Azure Durable Functions: before and after
Zone’s head of .NET development, Andy Butland, looks at the use of Azure Functions and Durable Functions to tackle common concerns…
I went through some of introductory topics such as what the platform is and why we might consider using it, and then ran through a number of examples — illustrating solving real-world problems with Azure Functions via a combination of diagrams, demos and code. The latter half of the presentation was focused on a comparison between two implementations, for two patterns, using “classic” (my name — it’s too early for a “classic” designation I think!) Azure Functions and a newly released extension to the platform named Durable Functions.
I’m going to spin that discussion off into the following blog post — comparing the implementation of two long-running tasks, using chaining and fan out/in techniques. Some important aspects of the code will be shown within the article, but to view the full implementation of each pattern, please see the Github repository.
As a brief introduction though, Durable Functions allow us to abstract away intermediate queues and tables that we might otherwise need to support workflows using the standard platform. Rather than going via these storage components, functions can call other functions directly, passing input and retrieving output — which sounds obvious given the name “functions” of course, but it’s much more clearly apparent when using the durable functions approach.
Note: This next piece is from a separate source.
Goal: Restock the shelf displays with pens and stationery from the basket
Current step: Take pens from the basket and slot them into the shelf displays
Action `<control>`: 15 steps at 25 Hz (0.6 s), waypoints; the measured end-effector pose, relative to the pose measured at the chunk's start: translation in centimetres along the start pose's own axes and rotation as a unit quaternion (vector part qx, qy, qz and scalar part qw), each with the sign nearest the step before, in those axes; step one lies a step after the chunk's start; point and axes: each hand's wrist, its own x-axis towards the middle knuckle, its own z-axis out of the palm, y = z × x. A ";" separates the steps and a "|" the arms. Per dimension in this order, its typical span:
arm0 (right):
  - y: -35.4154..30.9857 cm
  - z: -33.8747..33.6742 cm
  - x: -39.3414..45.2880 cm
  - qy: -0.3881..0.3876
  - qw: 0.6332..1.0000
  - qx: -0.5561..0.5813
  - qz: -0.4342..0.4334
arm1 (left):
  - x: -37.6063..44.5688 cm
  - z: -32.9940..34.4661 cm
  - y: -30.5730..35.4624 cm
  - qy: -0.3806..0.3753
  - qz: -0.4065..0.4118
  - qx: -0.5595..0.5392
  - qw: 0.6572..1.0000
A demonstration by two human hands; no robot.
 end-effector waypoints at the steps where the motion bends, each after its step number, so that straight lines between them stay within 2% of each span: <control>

As we’ll see, we can’t completely ignore the underlying storage components that support this, but nonetheless, many scenarios can be implemented with less “plumbing” required.
We might look to chain together multiple Azure Functions for a couple of reasons. The first is that function execution time is limited — 5 minutes by default, extendable via configuration to 10 minutes. That’s still quite a long time and plenty for most processes but we could certainly have examples of a workflow that takes longer than that, and therefore couldn’t be completed within a single function invocation.
Even if that’s not the case, we would likely want to adhere to the single-responsibility principle (SRP) within our function applications — for the same reasons of clean code and ease of understanding and maintenance as we would in any software development. So we would likely want to break up more complex workflows into multiple functions, each responsible for a single, smaller piece.
To do that though, we need to find a way to have the output of one function be passed to the next one in the chain. Which we can do via an intermediate storage component, most typically, a queue.
The example I looked at was a (fictitious) e-commerce workflow, where we want to carry out a number of steps following the placement of an order by a customer. We need to write to a database, make a call to an external web-service to manage inventory updates and to send a confirmation email to the customer. In order to provide a responsive experience to the user, we don’t want to wait to complete all the necessary steps in the workflow before sending a response back to them, so instead we take the order details, save them to a queue message and continue the workflow as a background process.
Chaining using Azure Functions
The first step of our implementation using the standard Azure Functions platform is to create a queue triggered function to respond to this queue message. This function has one primary job — to update the database. Its secondary job is to create a new message, on a new queue, which in turn triggers the second function to carry out its job of calling the external web service. And so on, to the final function that sends the email to the customer.
We are able to exhibit some control and customisation implementing logic to simply not pass the message onto the next queue if part of the process fails and we want to cut short the full workflow.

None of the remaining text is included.